START Dataset extract
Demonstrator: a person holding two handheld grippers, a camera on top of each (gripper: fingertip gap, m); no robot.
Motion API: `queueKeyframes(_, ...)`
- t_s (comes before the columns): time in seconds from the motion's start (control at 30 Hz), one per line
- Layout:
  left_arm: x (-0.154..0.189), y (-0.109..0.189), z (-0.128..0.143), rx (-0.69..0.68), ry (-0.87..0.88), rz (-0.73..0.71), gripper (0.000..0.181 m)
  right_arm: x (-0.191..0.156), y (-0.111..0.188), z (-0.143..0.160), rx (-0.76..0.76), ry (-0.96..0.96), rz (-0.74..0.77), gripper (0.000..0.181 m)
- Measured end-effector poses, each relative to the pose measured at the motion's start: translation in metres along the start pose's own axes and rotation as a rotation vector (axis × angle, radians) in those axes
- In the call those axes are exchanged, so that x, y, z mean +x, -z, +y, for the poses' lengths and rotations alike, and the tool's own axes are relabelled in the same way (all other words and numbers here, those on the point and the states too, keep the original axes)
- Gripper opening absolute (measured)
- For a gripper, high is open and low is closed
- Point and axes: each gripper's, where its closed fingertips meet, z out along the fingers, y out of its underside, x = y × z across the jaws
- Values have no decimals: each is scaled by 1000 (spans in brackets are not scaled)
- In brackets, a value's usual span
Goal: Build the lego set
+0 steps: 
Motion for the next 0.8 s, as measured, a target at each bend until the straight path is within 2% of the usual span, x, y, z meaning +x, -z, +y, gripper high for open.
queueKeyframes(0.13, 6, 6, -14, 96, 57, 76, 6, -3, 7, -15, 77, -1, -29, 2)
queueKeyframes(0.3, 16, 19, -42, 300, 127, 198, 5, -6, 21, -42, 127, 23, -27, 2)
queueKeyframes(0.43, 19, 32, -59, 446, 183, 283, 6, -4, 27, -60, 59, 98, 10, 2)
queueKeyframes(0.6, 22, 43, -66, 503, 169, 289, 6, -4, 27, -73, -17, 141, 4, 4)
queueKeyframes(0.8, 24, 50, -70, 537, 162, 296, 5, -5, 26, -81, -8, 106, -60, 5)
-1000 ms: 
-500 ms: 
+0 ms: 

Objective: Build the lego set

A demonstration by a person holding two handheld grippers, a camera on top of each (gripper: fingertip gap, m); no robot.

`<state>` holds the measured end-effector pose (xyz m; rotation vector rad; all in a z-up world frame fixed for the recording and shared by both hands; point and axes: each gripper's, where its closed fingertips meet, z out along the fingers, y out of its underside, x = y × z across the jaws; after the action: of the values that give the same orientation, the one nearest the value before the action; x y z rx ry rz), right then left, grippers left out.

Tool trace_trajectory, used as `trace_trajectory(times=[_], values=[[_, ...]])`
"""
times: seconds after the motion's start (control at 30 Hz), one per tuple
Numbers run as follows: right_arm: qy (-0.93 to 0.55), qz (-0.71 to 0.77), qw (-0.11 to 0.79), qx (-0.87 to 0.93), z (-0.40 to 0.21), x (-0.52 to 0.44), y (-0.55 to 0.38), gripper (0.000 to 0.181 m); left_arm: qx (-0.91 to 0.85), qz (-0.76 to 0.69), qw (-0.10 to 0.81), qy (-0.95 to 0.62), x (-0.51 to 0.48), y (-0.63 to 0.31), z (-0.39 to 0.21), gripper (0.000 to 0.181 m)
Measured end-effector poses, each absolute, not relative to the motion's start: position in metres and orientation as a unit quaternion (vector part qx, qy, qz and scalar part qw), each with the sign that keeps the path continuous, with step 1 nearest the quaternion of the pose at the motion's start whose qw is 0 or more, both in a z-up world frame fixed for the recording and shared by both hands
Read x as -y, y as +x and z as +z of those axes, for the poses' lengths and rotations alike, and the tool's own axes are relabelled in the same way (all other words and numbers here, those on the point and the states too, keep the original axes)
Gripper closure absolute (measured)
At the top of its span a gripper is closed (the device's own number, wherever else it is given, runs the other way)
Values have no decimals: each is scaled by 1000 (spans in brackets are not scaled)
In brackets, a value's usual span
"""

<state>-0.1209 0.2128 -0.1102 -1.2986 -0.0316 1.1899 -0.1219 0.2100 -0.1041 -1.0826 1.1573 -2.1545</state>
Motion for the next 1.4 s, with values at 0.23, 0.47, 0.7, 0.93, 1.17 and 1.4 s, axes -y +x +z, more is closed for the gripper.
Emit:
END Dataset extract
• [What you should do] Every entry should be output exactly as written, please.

• [Exercise response]
Demonstrator: a person holding two handheld grippers, a camera on top of each (gripper: fingertip gap, m); no robot.
Motion API: `queueKeyframes(_, ...)`
- t_s (comes before the columns): time in seconds from the motion's start (control at 30 Hz), one per line
- Layout:
  left_arm: x (-0.154..0.189), y (-0.109..0.189), z (-0.128..0.143), rx (-0.69..0.68), ry (-0.87..0.88), rz (-0.73..0.71), gripper (0.000..0.181 m)
  right_arm: x (-0.191..0.156), y (-0.111..0.188), z (-0.143..0.160), rx (-0.76..0.76), ry (-0.96..0.96), rz (-0.74..0.77), gripper (0.000..0.181 m)
- Measured end-effector poses, each relative to the pose measured at the motion's start: translation in metres along the start pose's own axes and rotation as a rotation vector (axis × angle, radians) in those axes
- In the call those axes are exchanged, so that x, y, z mean +x, -z, +y, for the poses' lengths and rotations alike, and the tool's own axes are relabelled in the same way (all other words and numbers here, those on the point and the states too, keep the original axes)
- Gripper opening absolute (measured)
- For a gripper, high is open and low is closed
- Point and axes: each gripper's, where its closed fingertips meet, z out along the fingers, y out of its underside, x = y × z across the jaws
- Values have no decimals: each is scaled by 1000 (spans in brackets are not scaled)
- In brackets, a value's usual span
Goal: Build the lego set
+0 steps: 
Motion for the next 0.8 s, as measured, a target at each bend until the straight path is within 2% of the usual span, x, y, z meaning +x, -z, +y, gripper high for open.
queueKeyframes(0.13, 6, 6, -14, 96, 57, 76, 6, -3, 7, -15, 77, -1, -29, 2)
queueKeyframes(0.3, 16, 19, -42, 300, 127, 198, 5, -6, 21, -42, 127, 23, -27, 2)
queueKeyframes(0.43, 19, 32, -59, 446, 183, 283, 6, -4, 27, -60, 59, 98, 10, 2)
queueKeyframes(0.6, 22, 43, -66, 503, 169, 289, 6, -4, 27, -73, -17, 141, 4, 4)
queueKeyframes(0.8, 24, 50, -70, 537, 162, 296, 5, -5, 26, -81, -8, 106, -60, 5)
-1000 ms: 
-500 ms: 
+0 ms: 

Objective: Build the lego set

A demonstration by a person holding two handheld grippers, a camera on top of each (gripper: fingertip gap, m); no robot.

`<state>` holds the measured end-effector pose (xyz m; rotation vector rad; all in a z-up world frame fixed for the recording and shared by both hands; point and axes: each gripper's, where its closed fingertips meet, z out along the fingers, y out of its underside, x = y × z across the jaws; after the action: of the values that give the same orientation, the one nearest the value before the action; x y z rx ry rz), right then left, grippers left out.

Tool trace_trajectory, used as `trace_trajectory(times=[_], values=[[_, ...]])`
"""
times: seconds after the motion's start (control at 30 Hz), one per tuple
Numbers run as follows: right_arm: qy (-0.93 to 0.55), qz (-0.71 to 0.77), qw (-0.11 to 0.79), qx (-0.87 to 0.93), z (-0.40 to 0.21), x (-0.52 to 0.44), y (-0.55 to 0.38), gripper (0.000 to 0.181 m); left_arm: qx (-0.91 to 0.85), qz (-0.76 to 0.69), qw (-0.10 to 0.81), qy (-0.95 to 0.62), x (-0.51 to 0.48), y (-0.63 to 0.31), z (-0.39 to 0.21), gripper (0.000 to 0.181 m)
Measured end-effector poses, each absolute, not relative to the motion's start: position in metres and orientation as a unit quaternion (vector part qx, qy, qz and scalar part qw), each with the sign that keeps the path continuous, with step 1 nearest the quaternion of the pose at the motion's start whose qw is 0 or more, both in a z-up world frame fixed for the recording and shared by both hands
Read x as -y, y as +x and z as +z of those axes, for the poses' lengths and rotations alike, and the tool's own axes are relabelled in the same way (all other words and numbers here, those on the point and the states too, keep the original axes)
Gripper closure absolute (measured)
At the top of its span a gripper is closed (the device's own number, wherever else it is given, runs the other way)
Values have no decimals: each is scaled by 1000 (spans in brackets are not scaled)
In brackets, a value's usual span
"""

<state>-0.1209 0.2128 -0.1102 -1.2986 -0.0316 1.1899 -0.1219 0.2100 -0.1041 -1.0826 1.1573 -2.1545</state>
Motion for the next 1.4 s, with values at 0.23, 0.47, 0.7, 0.93, 1.17 and 1.4 s, axes -y +x +z, more is closed for the gripper.
Emit:

The reply to this exercise is complete.